DATASET RECORDS ->
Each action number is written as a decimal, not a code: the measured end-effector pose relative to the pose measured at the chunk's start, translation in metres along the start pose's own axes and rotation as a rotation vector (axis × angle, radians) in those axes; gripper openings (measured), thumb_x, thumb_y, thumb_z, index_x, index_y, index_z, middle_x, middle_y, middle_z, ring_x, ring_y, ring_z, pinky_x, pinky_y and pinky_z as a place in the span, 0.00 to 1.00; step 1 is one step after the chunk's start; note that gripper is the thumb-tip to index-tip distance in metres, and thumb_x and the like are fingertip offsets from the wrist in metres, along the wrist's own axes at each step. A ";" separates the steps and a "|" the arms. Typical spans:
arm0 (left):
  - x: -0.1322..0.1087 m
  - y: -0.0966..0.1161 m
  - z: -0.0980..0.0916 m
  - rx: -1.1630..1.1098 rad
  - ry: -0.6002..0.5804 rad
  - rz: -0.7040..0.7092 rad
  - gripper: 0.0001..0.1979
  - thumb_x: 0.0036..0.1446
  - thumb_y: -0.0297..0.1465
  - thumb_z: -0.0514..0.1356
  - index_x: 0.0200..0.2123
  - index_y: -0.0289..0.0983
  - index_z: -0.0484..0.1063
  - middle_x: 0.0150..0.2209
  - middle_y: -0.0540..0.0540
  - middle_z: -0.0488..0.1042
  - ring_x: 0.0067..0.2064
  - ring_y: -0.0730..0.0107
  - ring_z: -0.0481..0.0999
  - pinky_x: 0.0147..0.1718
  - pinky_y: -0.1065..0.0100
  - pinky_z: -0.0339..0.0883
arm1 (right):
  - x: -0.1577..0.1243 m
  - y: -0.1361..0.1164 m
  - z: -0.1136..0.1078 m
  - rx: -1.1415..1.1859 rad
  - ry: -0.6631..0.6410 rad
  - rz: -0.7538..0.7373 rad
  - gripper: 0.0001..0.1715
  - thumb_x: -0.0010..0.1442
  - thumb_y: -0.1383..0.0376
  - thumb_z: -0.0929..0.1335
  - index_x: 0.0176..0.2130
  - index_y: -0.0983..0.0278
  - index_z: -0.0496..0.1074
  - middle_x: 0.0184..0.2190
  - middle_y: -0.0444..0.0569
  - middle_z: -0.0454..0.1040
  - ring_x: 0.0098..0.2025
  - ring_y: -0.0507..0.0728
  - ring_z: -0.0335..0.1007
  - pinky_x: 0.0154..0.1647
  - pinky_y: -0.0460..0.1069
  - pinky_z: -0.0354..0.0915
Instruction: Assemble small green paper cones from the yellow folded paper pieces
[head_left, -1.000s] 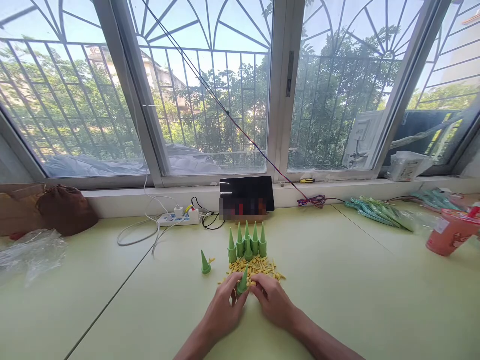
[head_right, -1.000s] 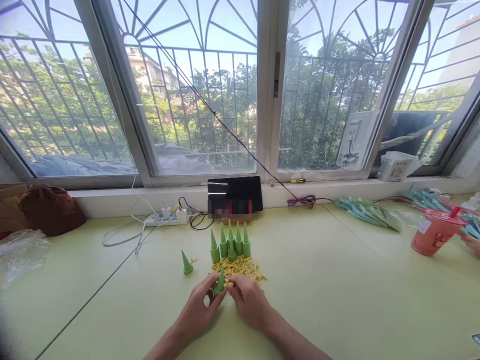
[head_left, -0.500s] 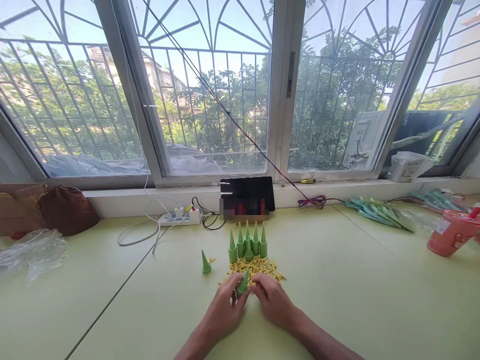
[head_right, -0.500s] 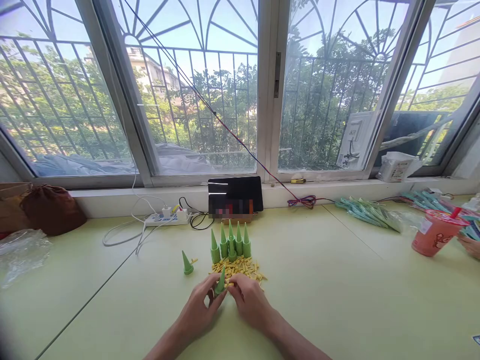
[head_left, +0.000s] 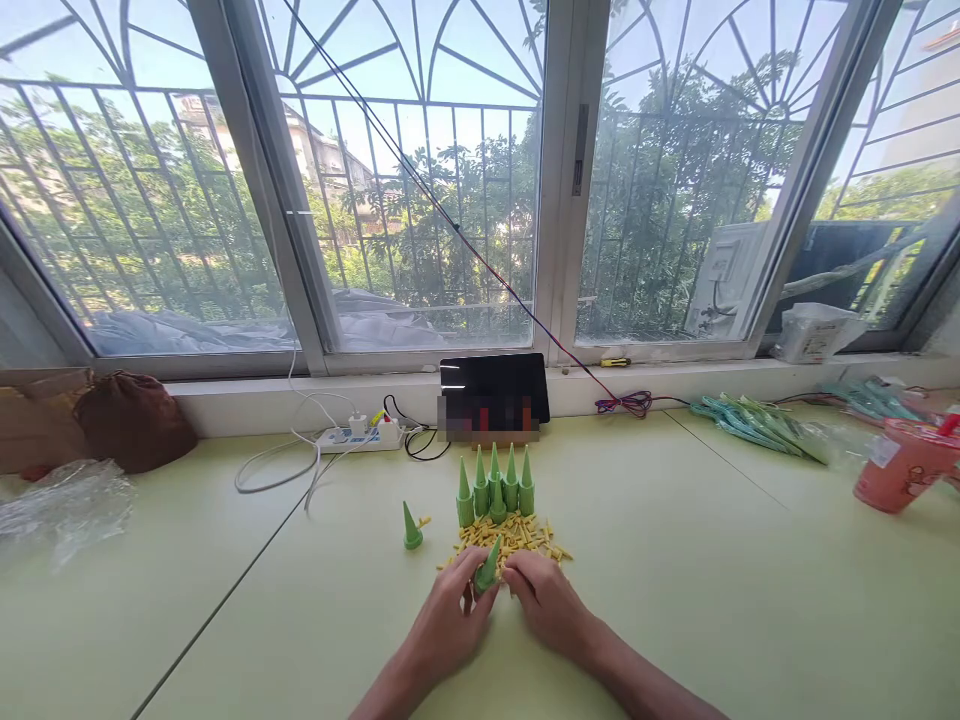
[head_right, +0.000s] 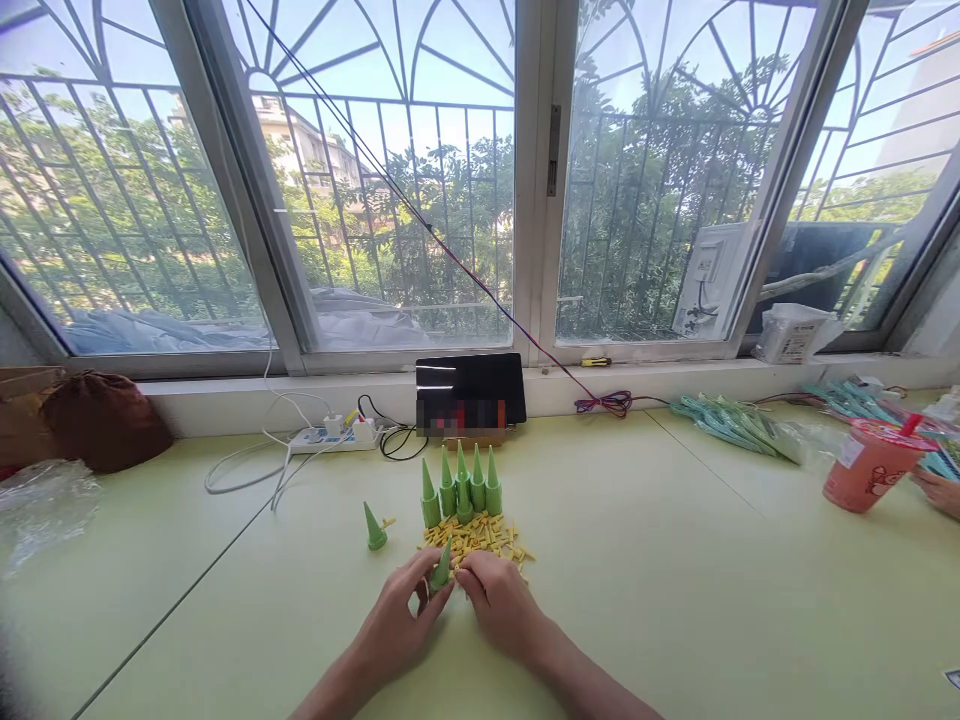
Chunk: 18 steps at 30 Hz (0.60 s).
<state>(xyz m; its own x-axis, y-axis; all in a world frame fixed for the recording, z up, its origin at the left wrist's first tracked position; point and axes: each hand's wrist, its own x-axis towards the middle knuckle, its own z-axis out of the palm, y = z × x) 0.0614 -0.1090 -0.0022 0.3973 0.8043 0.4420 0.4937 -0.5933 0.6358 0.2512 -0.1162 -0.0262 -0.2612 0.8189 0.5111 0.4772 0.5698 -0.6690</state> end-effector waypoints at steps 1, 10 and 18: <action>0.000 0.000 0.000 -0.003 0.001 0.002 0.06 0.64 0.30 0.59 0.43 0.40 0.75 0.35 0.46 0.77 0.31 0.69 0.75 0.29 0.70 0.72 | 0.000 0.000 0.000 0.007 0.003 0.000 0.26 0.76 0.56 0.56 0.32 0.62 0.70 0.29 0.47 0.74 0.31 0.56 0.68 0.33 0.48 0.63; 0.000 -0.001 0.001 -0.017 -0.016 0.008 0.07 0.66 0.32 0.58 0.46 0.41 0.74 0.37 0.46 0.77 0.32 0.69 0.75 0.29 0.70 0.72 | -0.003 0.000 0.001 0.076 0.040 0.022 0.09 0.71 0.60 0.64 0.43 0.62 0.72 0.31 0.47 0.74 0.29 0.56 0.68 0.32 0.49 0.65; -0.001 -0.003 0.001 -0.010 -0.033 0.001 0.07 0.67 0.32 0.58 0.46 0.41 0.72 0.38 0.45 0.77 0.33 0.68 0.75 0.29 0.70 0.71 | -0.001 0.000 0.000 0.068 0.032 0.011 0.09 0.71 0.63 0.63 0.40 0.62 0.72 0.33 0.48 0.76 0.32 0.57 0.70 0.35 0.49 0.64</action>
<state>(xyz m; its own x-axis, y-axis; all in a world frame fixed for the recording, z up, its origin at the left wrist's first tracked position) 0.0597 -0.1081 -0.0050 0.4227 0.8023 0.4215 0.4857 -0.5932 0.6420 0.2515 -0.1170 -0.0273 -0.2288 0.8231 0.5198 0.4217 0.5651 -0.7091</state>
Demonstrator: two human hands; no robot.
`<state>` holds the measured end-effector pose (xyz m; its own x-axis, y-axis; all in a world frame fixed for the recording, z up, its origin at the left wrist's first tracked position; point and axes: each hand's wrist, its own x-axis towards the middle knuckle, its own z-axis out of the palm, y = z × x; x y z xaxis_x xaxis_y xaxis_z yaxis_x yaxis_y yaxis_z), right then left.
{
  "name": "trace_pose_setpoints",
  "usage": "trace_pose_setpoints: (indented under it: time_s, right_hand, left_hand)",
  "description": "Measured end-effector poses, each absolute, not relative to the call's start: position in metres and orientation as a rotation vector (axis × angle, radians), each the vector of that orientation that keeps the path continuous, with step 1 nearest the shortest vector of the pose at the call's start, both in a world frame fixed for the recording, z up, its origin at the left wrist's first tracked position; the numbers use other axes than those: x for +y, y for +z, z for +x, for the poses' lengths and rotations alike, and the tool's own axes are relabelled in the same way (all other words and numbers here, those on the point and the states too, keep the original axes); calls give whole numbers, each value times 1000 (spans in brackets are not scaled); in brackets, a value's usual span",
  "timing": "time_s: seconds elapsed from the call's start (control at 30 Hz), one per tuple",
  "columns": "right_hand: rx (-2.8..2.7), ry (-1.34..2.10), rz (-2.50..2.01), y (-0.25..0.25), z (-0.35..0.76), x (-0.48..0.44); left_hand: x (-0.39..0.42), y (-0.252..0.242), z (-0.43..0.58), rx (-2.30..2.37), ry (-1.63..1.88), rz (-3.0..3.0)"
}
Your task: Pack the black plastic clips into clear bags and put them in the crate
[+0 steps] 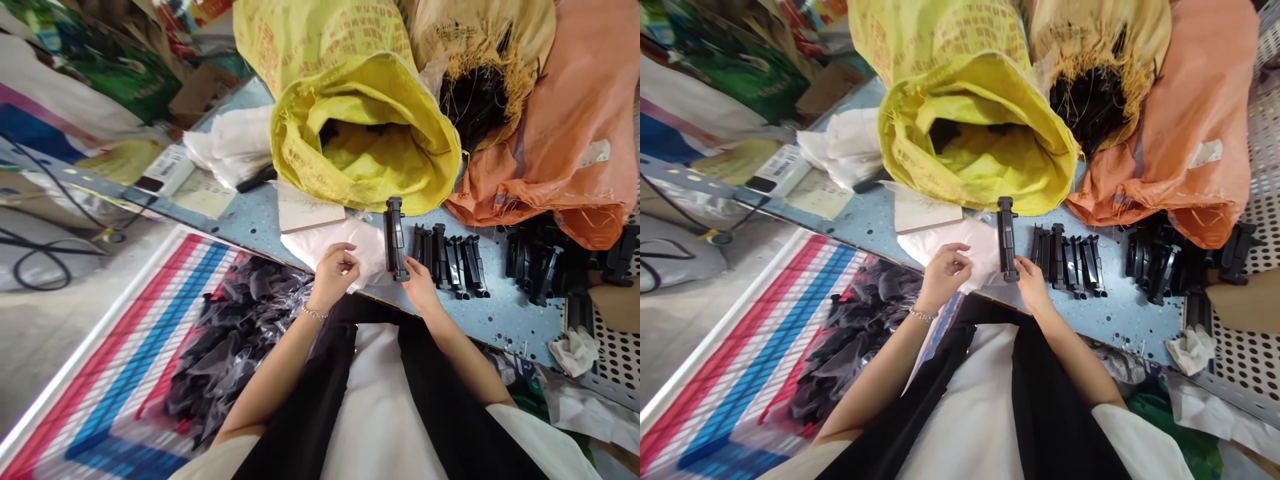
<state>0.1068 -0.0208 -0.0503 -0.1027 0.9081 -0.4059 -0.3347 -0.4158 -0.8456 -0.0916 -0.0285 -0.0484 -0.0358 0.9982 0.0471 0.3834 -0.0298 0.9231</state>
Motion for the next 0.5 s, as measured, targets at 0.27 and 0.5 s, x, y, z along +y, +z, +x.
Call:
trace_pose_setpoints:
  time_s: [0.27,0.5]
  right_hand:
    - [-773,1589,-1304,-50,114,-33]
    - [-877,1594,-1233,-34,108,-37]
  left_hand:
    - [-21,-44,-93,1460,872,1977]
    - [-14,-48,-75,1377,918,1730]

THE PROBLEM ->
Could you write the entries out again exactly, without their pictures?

RESPONSE ->
Each action number is written as a decimal, not a code: the measured end-effector pose relative to the pose measured at the chunk's start, translation in metres along the start pose's own axes and rotation as a rotation vector (axis × angle, radians) in those axes; gripper openings (measured), thumb_x, thumb_y, thumb_z, index_x, index_y, index_z, middle_x, middle_y, middle_z, ring_x, ring_y, ring_z, pinky_x, pinky_y and pinky_z as a place in the span, 0.00 to 1.00; step 1 is one step after the chunk's start; note that gripper is the thumb-tip to index-tip distance in metres, and thumb_x and the like are fingertip offsets from the wrist in metres, along the wrist's own axes at each step. A ";" separates the steps and a "|" the arms. Typical spans:
arm0 (left):
  - x: -0.1322..0.1087 m
  - y: -0.0966..0.1161 m
  - z: -0.0980..0.0916 m
  - rx: -1.1630..1.1098 rad
  - ry: -0.6002..0.5804 rad
  - rz: -0.7040..0.7092 rad
  - gripper: 0.0001..0.1979
  - thumb_x: 0.0036..0.1446
  - thumb_y: -0.0297..0.1465
  - thumb_z: -0.0514..0.1356
  - index_x: 0.0200..0.2123
  - index_y: -0.0289..0.0983
  - index_z: -0.0484..0.1063
  - middle_x: 0.0150..0.2209
  - middle_y: -0.0540..0.0540
  - middle_z: -0.0488..0.1042
  - ring_x: 0.0067..0.2064
  - ring_y: -0.0730..0.0107
  - ring_z: -0.0481..0.0999
  - pinky_x: 0.0147..0.1718
  - pinky_y: -0.1065..0.0100
  - pinky_z: -0.0339..0.0883
arm1 (right):
  - x: -0.1577..0.1243 m
  - y: -0.1361..0.1164 m
  - z: -0.1136..0.1078 m
  - rx: -1.1415..1.1859 rad
  - ry: -0.6631..0.6410 rad
  - rz: -0.7538..0.7373 rad
  - gripper: 0.0001..0.1715
  - thumb_x: -0.0010..0.1442
  - thumb_y: -0.1383..0.0376
  - thumb_z: -0.0929..0.1335
  - index_x: 0.0176..0.2130
  - index_y: -0.0983..0.0278
  - index_z: -0.0496..0.1074
  - middle_x: 0.0184..0.2190
  - middle_y: -0.0444..0.0569
  - middle_z: -0.0454..0.1040
  - ring_x: 0.0098..0.2025
  - ring_y: -0.0507..0.0728
  - ring_z: -0.0335..0.1007
  - pinky_x: 0.0154..0.1647
  - pinky_y: -0.0460..0.1069
  - pinky_z: -0.0354..0.0915
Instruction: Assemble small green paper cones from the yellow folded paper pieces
[head_left, -1.000s] 
[head_right, -1.000s] 
[head_left, -0.500s] 
[head_right, -0.500s] 
[head_left, +0.000s] 
[head_right, +0.000s] 
Chunk: 18 steps at 30 Hz (0.60 s).
<state>(xyz m; its own x-axis, y-axis; all in a world frame fixed for the recording, z up, its origin at the left wrist's first tracked position; point and axes: each hand's wrist, its own x-axis towards the middle knuckle, its own z-axis out of the palm, y = z × x) 0.0614 -0.1090 -0.0022 0.3973 0.8043 0.4420 0.4937 -0.5933 0.6358 0.2512 -0.1162 -0.0262 -0.2612 0.8189 0.5111 0.4772 0.5698 -0.6690</state> end-effector waypoints at steps 1, 10 and 18: <action>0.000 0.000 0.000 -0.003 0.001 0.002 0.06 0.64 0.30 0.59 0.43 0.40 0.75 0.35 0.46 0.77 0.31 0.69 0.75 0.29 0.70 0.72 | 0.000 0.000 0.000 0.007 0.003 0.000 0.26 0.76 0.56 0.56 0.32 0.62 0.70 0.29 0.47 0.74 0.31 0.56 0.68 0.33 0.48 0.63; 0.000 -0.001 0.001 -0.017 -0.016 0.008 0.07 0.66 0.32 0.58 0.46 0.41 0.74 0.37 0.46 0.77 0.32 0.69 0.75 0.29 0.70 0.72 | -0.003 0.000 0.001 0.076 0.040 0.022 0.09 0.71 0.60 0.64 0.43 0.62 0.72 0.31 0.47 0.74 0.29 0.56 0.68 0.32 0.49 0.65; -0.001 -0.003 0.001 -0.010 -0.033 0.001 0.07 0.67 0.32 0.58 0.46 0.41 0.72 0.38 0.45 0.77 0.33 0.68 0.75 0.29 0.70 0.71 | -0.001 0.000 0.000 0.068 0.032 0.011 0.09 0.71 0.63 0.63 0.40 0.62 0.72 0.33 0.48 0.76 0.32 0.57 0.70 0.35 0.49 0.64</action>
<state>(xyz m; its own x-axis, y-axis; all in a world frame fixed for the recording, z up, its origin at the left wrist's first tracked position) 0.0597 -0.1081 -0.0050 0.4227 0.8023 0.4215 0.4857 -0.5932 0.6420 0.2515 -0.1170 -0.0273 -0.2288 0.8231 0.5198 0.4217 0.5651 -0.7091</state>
Demonstrator: two human hands; no robot.
`<state>` holds the measured end-effector pose (xyz m; its own x-axis, y-axis; all in a world frame fixed for the recording, z up, its origin at the left wrist's first tracked position; point and axes: each hand's wrist, its own x-axis towards the middle knuckle, its own z-axis out of the palm, y = z × x; x y z xaxis_x xaxis_y xaxis_z yaxis_x yaxis_y yaxis_z), right then left.
{
  "name": "trace_pose_setpoints",
  "usage": "trace_pose_setpoints: (indented under it: time_s, right_hand, left_hand)",
  "description": "Measured end-effector poses, each absolute, not relative to the call's start: position in metres and orientation as a rotation vector (axis × angle, radians), each the vector of that orientation that keeps the path continuous, with step 1 nearest the shortest vector of the pose at the call's start, both in a world frame fixed for the recording, z up, its origin at the left wrist's first tracked position; the numbers use other axes than those: x for +y, y for +z, z for +x, for the poses' lengths and rotations alike, and the tool's own axes are relabelled in the same way (all other words and numbers here, those on the point and the states too, keep the original axes); calls give whole numbers, each value times 1000 (spans in brackets are not scaled); in brackets, a value's usual span",
  "timing": "time_s: seconds elapsed from the call's start (control at 30 Hz), one per tuple",
  "columns": "right_hand: rx (-2.8..2.7), ry (-1.34..2.10), rz (-2.50..2.01), y (-0.25..0.25), z (-0.35..0.76), x (-0.48..0.44); left_hand: x (-0.39..0.42), y (-0.252..0.242), z (-0.43..0.58), rx (-2.30..2.37), ry (-1.63..1.88), rz (-3.0..3.0)"
}
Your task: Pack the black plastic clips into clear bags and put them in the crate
[+0 steps] 
<state>0.1068 -0.0208 -0.0503 -0.1027 0.9081 -0.4059 -0.3347 -0.4158 -0.8456 -0.0916 -0.0285 -0.0484 -0.0358 0.9982 0.0471 0.3834 -0.0298 0.9231</state>
Motion for the next 0.5 s, as measured, targets at 0.27 and 0.5 s, x, y, z along +y, +z, +x.
Call:
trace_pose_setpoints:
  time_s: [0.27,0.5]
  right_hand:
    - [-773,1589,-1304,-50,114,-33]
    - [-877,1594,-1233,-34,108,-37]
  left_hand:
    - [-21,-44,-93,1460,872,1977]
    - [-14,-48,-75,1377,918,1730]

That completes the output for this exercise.